All of the data, word for word and free of pictures, is the expected result.

++++++++++++++++++++

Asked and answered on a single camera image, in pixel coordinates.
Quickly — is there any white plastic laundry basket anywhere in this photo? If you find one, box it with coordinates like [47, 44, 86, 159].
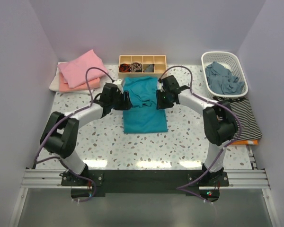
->
[201, 51, 249, 98]

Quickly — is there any white folded t shirt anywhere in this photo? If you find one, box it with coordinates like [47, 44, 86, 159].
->
[49, 70, 89, 95]

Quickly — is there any black white striped shirt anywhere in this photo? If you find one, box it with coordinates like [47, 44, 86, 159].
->
[213, 96, 262, 141]

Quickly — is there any wooden compartment organizer box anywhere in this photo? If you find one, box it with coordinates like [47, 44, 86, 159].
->
[118, 55, 167, 79]

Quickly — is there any dark grey folded cloth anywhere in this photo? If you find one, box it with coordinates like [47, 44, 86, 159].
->
[143, 64, 154, 73]

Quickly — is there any teal t shirt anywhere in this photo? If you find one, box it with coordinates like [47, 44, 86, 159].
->
[123, 76, 168, 134]

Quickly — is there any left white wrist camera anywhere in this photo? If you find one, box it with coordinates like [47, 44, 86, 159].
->
[114, 79, 124, 93]

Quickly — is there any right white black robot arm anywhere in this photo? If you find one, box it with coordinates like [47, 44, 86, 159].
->
[156, 75, 241, 191]

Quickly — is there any grey blue t shirt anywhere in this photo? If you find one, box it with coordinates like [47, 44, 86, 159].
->
[205, 61, 245, 95]

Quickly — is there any brown patterned scrunchie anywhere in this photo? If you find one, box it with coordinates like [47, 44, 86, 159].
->
[130, 62, 142, 73]

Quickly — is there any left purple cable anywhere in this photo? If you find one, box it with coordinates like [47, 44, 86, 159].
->
[35, 67, 116, 203]

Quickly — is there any aluminium extrusion rail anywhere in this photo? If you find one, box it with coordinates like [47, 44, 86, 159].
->
[20, 169, 270, 189]

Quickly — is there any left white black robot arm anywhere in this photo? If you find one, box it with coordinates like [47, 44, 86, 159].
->
[40, 79, 132, 186]

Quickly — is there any purple cable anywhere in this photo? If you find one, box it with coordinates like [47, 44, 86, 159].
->
[35, 67, 116, 203]
[160, 65, 242, 203]

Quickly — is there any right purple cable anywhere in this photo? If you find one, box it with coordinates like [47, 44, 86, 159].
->
[160, 65, 242, 203]

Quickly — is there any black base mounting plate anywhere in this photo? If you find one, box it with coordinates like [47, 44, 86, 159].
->
[59, 170, 230, 201]

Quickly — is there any pink folded t shirt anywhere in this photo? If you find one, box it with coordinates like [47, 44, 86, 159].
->
[57, 50, 108, 88]

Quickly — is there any orange white tie-dye shirt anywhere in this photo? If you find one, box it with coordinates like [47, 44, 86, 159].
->
[230, 140, 258, 145]

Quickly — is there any salmon folded t shirt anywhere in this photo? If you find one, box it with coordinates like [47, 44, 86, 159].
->
[58, 77, 100, 92]

++++++++++++++++++++

Solution to this problem
Asked and answered on a single camera image, in pixel coordinates.
Quickly — is there any white plastic laundry basket anywhere in this photo? If you find one, box it with coordinates like [47, 44, 86, 159].
->
[201, 51, 249, 98]

Quickly — is there any white folded t shirt anywhere in this photo? If you find one, box it with coordinates like [47, 44, 86, 159].
->
[49, 70, 89, 95]

Quickly — is there any black white striped shirt anywhere in this photo? If you find one, box it with coordinates like [47, 44, 86, 159].
->
[213, 96, 262, 141]

Quickly — is there any wooden compartment organizer box anywhere in this photo? If you find one, box it with coordinates like [47, 44, 86, 159].
->
[118, 55, 167, 79]

Quickly — is there any dark grey folded cloth anywhere in this photo? If you find one, box it with coordinates like [47, 44, 86, 159].
->
[143, 64, 154, 73]

Quickly — is there any teal t shirt anywhere in this photo? If you find one, box it with coordinates like [47, 44, 86, 159].
->
[123, 76, 168, 134]

Quickly — is there any left white wrist camera anywhere in this photo? If you find one, box it with coordinates like [47, 44, 86, 159].
->
[114, 79, 124, 93]

Quickly — is there any right white black robot arm anywhere in this photo? If you find one, box it with coordinates like [47, 44, 86, 159].
->
[156, 75, 241, 191]

Quickly — is there any grey blue t shirt anywhere in this photo? If you find one, box it with coordinates like [47, 44, 86, 159].
->
[205, 61, 245, 95]

Quickly — is there any brown patterned scrunchie anywhere in this photo? If you find one, box it with coordinates like [47, 44, 86, 159].
->
[130, 62, 142, 73]

Quickly — is there any left purple cable anywhere in this photo? If you find one, box it with coordinates like [47, 44, 86, 159].
->
[35, 67, 116, 203]

Quickly — is there any aluminium extrusion rail anywhere in this photo? If you find one, box it with coordinates like [47, 44, 86, 159].
->
[20, 169, 270, 189]

Quickly — is there any left white black robot arm anywhere in this photo? If you find one, box it with coordinates like [47, 44, 86, 159].
->
[40, 79, 132, 186]

Quickly — is there any purple cable anywhere in this photo? If you find one, box it with coordinates like [47, 44, 86, 159].
->
[35, 67, 116, 203]
[160, 65, 242, 203]

Quickly — is there any right purple cable anywhere in this photo? If you find one, box it with coordinates like [47, 44, 86, 159].
->
[160, 65, 242, 203]

Quickly — is there any black base mounting plate anywhere in this photo? If you find one, box it with coordinates like [47, 44, 86, 159].
->
[59, 170, 230, 201]

Quickly — is there any pink folded t shirt anywhere in this photo? If you find one, box it with coordinates like [47, 44, 86, 159].
->
[57, 50, 108, 88]

Quickly — is there any orange white tie-dye shirt anywhere in this photo? If you find one, box it with coordinates like [47, 44, 86, 159].
->
[230, 140, 258, 145]

Quickly — is there any salmon folded t shirt anywhere in this photo? If you find one, box it with coordinates like [47, 44, 86, 159].
->
[58, 77, 100, 92]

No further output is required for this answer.